When I realized that I caused everyone a lot of extra hassle in light of something that was supposed to be fun, I instinctually moved to abort. Only, when I abort things, I do it with as much detail as I put into the creation. The end was swift, sudden, and without warning, exactly like the email I received from ESPN. For all the effort I gave to create the leagues, I deleted them in 15 seconds in a frenzy of anger.
I also dropped out of my friend's league because I wanted nothing to do with ESPN.
To all those who wished to play with me, I am sorry to have shared with you the frustration by deleting the leagues. I could not afford to put any more effort into them, as the amount of what turned into work had increased tenfold.
I didn't think I would feel bad if it didn't work out to be a success, as I had mentioned earlier in this post. Actually, by deleting the leagues and the team I had in my friend's league, not only did I screw up all the collective work of all those who joined, but I hurt myself the most.
I probably wanted to play with such a strong desire that my deletion of work has caused me to be left with a giant sinking feeling.
Granted, I am not insane in totality, as I still wonder about the fate of one of my uncles who lived down in Louisiana, whether his home was spared by hurricane Katrina, and whether he is still alive. One person in my league lost their home in the storm. To add to all the typical topics of greater importance and a hope to avoid cliché, that is up to debate. Basically, I know how to rationalize and compare and contrast. Humanity and life remains the most essential in the matter.

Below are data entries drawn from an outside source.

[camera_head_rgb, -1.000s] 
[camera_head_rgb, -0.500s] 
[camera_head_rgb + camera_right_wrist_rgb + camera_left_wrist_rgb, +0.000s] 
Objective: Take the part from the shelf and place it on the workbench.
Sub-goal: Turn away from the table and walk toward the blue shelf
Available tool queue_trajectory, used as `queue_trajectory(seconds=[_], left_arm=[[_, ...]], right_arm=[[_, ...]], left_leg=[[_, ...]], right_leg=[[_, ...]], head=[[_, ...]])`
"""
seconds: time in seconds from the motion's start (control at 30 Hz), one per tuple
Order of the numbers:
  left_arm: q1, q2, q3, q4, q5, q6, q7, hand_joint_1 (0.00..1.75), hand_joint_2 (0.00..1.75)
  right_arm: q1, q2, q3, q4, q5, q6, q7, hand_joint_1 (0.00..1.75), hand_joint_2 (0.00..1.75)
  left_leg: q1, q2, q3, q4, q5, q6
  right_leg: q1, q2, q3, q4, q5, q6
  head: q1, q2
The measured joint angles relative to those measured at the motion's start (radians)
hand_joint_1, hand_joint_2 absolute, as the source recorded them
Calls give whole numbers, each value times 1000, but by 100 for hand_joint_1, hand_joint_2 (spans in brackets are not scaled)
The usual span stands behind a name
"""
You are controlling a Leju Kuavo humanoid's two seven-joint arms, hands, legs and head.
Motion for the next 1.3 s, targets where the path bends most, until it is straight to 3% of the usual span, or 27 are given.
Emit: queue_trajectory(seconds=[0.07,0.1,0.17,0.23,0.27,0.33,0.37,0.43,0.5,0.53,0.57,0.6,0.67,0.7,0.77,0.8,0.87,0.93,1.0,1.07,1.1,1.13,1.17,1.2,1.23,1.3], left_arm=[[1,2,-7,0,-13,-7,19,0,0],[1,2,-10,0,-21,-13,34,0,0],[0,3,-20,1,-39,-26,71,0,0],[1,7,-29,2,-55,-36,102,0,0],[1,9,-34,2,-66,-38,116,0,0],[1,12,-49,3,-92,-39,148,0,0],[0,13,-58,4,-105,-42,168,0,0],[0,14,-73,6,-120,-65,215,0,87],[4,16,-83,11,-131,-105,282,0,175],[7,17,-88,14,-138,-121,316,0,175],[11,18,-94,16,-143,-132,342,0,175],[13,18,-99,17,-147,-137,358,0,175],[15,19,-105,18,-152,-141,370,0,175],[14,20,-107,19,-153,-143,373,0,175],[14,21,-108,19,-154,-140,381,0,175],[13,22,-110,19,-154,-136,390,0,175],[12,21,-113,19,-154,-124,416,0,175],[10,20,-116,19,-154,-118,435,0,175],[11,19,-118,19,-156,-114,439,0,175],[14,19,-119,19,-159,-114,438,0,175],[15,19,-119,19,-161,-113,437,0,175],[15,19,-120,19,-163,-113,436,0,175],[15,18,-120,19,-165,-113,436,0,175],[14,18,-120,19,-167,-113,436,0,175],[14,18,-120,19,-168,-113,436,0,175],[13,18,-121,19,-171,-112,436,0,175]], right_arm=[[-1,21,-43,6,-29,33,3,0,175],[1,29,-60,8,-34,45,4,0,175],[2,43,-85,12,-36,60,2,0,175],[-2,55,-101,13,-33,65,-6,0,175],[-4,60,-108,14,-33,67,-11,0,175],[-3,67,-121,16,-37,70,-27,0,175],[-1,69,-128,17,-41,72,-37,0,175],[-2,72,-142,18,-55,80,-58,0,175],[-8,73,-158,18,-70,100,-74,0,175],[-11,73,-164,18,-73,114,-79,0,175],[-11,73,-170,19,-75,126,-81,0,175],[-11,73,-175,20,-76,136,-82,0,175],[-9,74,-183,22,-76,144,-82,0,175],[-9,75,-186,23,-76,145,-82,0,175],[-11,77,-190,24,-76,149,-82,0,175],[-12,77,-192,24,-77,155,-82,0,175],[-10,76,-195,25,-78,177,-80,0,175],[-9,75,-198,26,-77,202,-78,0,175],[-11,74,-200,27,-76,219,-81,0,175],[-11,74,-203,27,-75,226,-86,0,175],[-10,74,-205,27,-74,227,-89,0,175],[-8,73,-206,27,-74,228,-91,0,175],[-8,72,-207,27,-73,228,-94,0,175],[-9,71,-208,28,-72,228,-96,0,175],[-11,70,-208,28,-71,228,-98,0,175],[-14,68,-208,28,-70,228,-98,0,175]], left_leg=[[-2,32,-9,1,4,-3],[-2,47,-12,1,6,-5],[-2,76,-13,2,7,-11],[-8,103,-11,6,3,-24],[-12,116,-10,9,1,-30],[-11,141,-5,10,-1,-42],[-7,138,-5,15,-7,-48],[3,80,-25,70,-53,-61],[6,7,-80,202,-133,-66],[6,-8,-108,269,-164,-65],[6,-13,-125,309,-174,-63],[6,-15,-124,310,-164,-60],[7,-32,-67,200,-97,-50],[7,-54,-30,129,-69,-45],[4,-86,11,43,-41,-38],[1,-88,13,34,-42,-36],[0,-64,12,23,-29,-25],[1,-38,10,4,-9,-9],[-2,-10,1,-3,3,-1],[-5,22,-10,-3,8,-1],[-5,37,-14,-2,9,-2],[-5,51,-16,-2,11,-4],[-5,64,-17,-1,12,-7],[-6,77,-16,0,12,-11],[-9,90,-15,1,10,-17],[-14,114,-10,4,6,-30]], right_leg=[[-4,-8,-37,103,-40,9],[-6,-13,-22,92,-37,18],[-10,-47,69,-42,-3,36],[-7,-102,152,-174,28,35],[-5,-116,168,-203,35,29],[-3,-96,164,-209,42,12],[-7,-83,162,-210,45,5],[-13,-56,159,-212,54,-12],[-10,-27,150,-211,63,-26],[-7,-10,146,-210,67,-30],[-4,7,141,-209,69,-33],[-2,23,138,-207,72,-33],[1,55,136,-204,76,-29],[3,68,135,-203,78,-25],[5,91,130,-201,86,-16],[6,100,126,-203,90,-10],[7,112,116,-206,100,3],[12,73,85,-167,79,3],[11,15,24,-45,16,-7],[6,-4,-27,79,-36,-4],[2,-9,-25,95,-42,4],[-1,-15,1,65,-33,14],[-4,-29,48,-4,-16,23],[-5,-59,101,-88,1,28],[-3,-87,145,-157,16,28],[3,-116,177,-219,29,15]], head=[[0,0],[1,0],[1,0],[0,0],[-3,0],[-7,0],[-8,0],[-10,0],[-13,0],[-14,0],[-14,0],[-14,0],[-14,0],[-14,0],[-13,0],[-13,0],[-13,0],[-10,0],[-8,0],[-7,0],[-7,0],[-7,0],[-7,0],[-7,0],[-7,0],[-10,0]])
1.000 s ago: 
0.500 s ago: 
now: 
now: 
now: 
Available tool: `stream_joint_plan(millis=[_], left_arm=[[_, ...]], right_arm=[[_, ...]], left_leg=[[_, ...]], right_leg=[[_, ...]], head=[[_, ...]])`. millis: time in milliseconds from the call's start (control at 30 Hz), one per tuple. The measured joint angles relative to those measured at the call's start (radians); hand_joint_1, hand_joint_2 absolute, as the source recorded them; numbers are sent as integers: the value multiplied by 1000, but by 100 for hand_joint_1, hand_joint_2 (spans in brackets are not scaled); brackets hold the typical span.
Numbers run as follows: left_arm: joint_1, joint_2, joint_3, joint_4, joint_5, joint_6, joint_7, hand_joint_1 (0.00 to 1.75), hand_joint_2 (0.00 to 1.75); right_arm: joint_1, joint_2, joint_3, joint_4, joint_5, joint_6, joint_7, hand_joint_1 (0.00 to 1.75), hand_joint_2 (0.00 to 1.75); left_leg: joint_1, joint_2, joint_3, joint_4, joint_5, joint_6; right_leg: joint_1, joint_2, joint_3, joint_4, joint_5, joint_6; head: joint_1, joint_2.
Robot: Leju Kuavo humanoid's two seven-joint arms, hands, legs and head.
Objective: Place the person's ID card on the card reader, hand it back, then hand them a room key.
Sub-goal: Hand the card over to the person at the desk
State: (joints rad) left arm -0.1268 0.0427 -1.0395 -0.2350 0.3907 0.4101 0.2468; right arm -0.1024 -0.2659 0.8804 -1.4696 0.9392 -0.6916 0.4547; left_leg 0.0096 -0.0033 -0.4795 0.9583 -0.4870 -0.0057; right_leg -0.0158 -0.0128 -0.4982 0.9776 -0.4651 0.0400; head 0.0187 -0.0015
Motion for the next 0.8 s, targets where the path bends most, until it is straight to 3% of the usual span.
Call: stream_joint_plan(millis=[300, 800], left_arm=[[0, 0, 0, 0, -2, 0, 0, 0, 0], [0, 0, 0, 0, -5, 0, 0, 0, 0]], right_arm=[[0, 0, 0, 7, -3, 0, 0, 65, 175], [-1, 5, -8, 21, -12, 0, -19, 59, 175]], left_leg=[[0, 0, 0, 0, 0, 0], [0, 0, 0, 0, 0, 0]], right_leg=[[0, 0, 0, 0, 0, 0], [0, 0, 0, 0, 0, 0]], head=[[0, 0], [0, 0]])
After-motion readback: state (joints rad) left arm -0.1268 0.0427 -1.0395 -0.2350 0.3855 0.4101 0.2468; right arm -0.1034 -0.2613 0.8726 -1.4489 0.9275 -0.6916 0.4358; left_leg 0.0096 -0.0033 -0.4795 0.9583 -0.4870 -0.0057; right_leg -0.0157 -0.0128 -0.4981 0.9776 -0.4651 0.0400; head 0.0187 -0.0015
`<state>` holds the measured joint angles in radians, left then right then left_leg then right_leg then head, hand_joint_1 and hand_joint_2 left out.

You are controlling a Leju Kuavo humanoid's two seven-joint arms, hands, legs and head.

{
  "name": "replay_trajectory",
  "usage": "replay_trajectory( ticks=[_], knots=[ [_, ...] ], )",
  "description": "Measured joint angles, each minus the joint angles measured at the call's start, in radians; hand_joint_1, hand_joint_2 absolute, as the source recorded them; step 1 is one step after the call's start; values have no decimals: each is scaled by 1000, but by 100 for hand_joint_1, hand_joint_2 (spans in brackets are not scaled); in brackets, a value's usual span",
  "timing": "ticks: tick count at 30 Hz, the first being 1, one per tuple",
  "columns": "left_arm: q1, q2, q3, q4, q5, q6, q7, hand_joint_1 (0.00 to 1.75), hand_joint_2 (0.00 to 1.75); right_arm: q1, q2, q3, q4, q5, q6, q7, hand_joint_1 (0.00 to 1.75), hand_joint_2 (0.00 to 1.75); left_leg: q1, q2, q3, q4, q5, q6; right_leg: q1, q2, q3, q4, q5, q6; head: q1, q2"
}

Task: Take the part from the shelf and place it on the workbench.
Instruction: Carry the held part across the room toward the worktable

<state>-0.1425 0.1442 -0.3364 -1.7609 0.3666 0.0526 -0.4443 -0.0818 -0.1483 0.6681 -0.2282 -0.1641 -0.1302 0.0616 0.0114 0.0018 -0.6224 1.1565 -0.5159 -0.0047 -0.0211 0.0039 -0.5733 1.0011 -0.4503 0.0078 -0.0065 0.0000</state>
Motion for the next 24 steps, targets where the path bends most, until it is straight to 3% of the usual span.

However, without going into full detail on how I personally feel about myself and why I feel that way, I can merely share with you that my simple and trivial failure has actually destroyed my energy. I hate the feeling of sudden thrust into situations in which I find myself in the middle of two sides, and oddly enough, ESPN decided that the free leagues weren't getting nearly enough money, and my friends and relatives decided to argue when I made an attempt to salvage the efforts, of which I set myself up for that possibility by motion to take all of the efforts up on my own.
I also know that none of this would have happened if ESPN hadn't attempted to force people into spending money. I also know that I went beyond the realm of rational behavior by deletion of the leagues, since they could have been auto-drafted in favor of minor hassle in comparison to the large benefit of a season of free play that would follow.
I only wonder in passing at this moment whether ESPN would start to implement more ways to force money from their participants, but that issue is now irrelevant.
Normally, I would offer some fantastic comparisons, many of them loose enough for much amusement. As of today, right now, I feel horrible.
That would fit, as I am a criminal perfectionist.
So, I'm not crazy, as of yet, but I have this suspicion that my dejection points to the fact that a compound set of failures over a short period of time can lead a person to oblivion, even on minor failures that follow. I can visualize and feel and know how someone would actually jump off a building after losing all of their money and with it, their hope.
My hope is fucking torpedoed right now, ladies and gentlemen.
Since I know that any problem I currently have with failed fantasy leagues matters little in comparison, and I know that any personal failure of relationships or efforts matter little when compared to entire cultures that have failed, as well as collectives of people, you can be assured that I know that none of you are any more or less special (or not special, depending on philosophy) as I am.
Life can be humorous in the wake of a failure, and life can make humor of the failure to help move and close the moment.
However, it will be a while before I can laugh at this.